CS 1321 (Principles of Algorithm Design II):
Homework #5

Assigned:
March 3, 2000
Due:
March 17, 2000, at the beginning of class.
Credit:
20 points.

Contents

Revisions

14 March 2000

In lecture, we emphasized the importance of returning all allocated memory to the bit bucket when finished. After searching for two weeks for an adequate tool (and talking with a salesperson wanting to charge $8000 for a tool that did not find the most trivial memory leak!), we have found a primitive tool called mtrace.

Please consider testing your program for memory leaks. If mtrace indicates memory leaks, we will hand-inspect your program for memory leaks, deducting points if we find any.

To use the tool, following these steps:

  1. Download the revised test-dynamicArray.cc and compile it. Let's assume the executable is named a.out.

  2. Before running the executable, type
        declare -x MALLOC_TRACE=foo.txt
    

    in a shell. Instead of foo.txt, you can use any file name you desire.

  3. Run the executable. Memory allocation and deallocation information is stored in the file called foo.txt.

  4. To print memory leak information, type
        mtrace a.out $MALLOC_TRACE
    

    in the same shell.

For more information, see the info pages. For example, using emacs, type Control-h i, m libc, m memory allocation, and m allocation debugging.

Caveats:

  1. Ignore any leak information not involving the words ``new'' or ``delete.'' For example, ignore any leaks involving the words ``exit.''
  2. Ignore the indicated line numbers. Just check your code for news without corresponding deletes and vice versa.
  3. Using STL strings may cause memory leak errors; we do not know why. Thus, for show_op_counts, we recommend using a C-string, not an STL string.

13 March 2000

Oldham's conjectures about number of copies and allocations were reportedly inaccurately. Corrected values: The naive implementation requires n(n - 1)/2 copies, not n(n + 1). The doubling implementation requires a maximum of 2n element copies, not 3n.

Problem statement

You and possibly a CS1321 classmate are to implement a dynamic array class using arrays and dynamic memory using two different strategies. The classes will differ in their strategies for when to resize arrays. You are then to show that one implementation runs asymptotically faster than the other.

As always, please read through the entire assignment before beginning to code; timing your code might be easier if you read through that section first.

Introduction

A dynamic array is an array that grows and shrinks as more or less storage is needed. For example, the STL vector class supports dynamic array operations. As more elements are added to a vector, e.g., using push_back(), it increases in size. If elements are removed, e.g., using pop_back(), it decreases in size. Thus, users can avoid the requirement of specifying an ordinary array's maximum size at creation time.

In this homework, we will implement the dynamic array class named dynamicArray introduced during lecture.

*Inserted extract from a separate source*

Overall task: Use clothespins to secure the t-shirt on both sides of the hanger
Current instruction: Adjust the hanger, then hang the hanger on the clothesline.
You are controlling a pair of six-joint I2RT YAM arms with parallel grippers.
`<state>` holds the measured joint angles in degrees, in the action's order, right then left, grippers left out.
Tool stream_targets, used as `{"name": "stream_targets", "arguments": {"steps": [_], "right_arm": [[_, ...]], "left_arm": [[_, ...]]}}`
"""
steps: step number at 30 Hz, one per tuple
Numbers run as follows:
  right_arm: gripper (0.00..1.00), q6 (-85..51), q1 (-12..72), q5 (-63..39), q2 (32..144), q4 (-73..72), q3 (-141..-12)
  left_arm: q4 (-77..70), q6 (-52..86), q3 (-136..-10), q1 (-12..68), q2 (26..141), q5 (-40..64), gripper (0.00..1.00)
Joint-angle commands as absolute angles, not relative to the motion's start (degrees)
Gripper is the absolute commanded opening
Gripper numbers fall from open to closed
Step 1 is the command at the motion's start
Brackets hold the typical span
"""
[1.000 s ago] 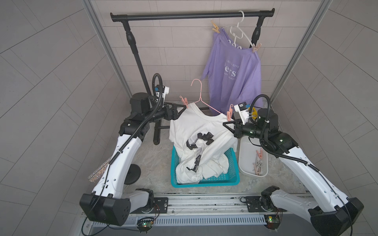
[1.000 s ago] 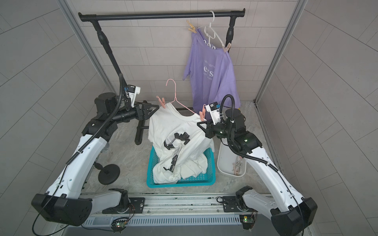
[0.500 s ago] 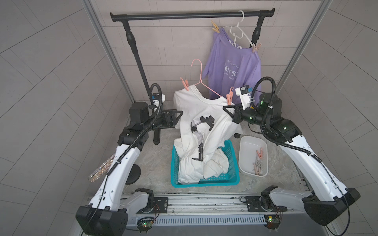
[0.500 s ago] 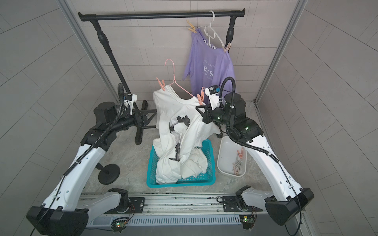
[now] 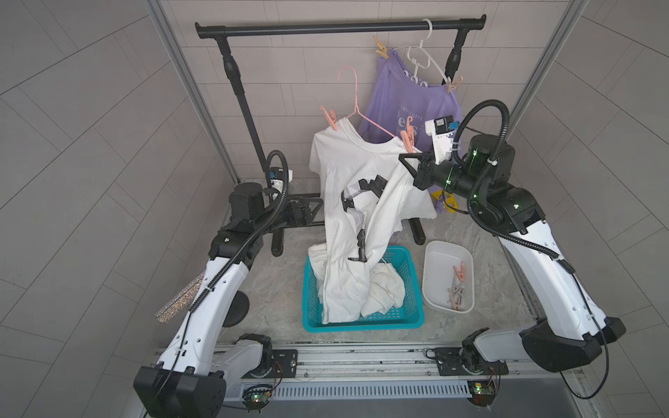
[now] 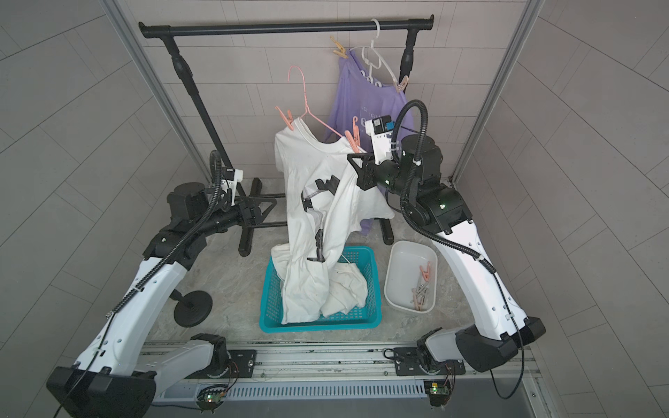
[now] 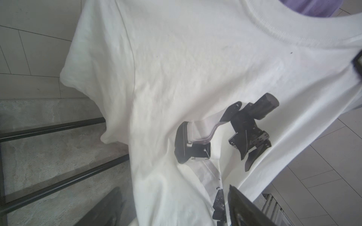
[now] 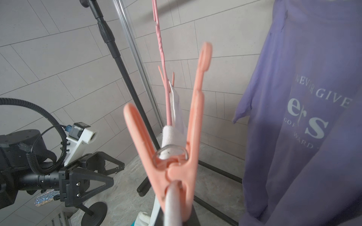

Naive implementation strategy

Our naive implementation strategy for the dynamicArray class is that each object should store its n items in a dynamically-allocated array of size n. For example, an object holding 17 items will store them in a dynamically-allocated array of size 17. (Dynamic memory is sometimes called the heap or colloquially ``the bit bucket.'') To add one item to the end of the array, an array of size n+1 is allocated, the existing n items are copied to the new array, and the old array is returned to the bit bucket. The procedure to remove one item from the end of the array is similar. dynamicArray objects only support adding and removing elements from the ``right'' end of the array.

dynamicArray objects should support the operations listed in Table 1. If in doubt about a function's semantics, read about the corresponding vector function. push_back() increases the number of items stored in the dynamicArray object, while pop_back() decreases the number of items. Using pop_back() on an array with no elements is undefined; you choose whether to check for this case or not. Similarly, get() and set() can optionally check for correct position values. Define a copy constructor, an assignment operator, and a destructor if necessary. (Hint: They are necessary. See also the textbook or J. Oldham's notes on copying and classes.)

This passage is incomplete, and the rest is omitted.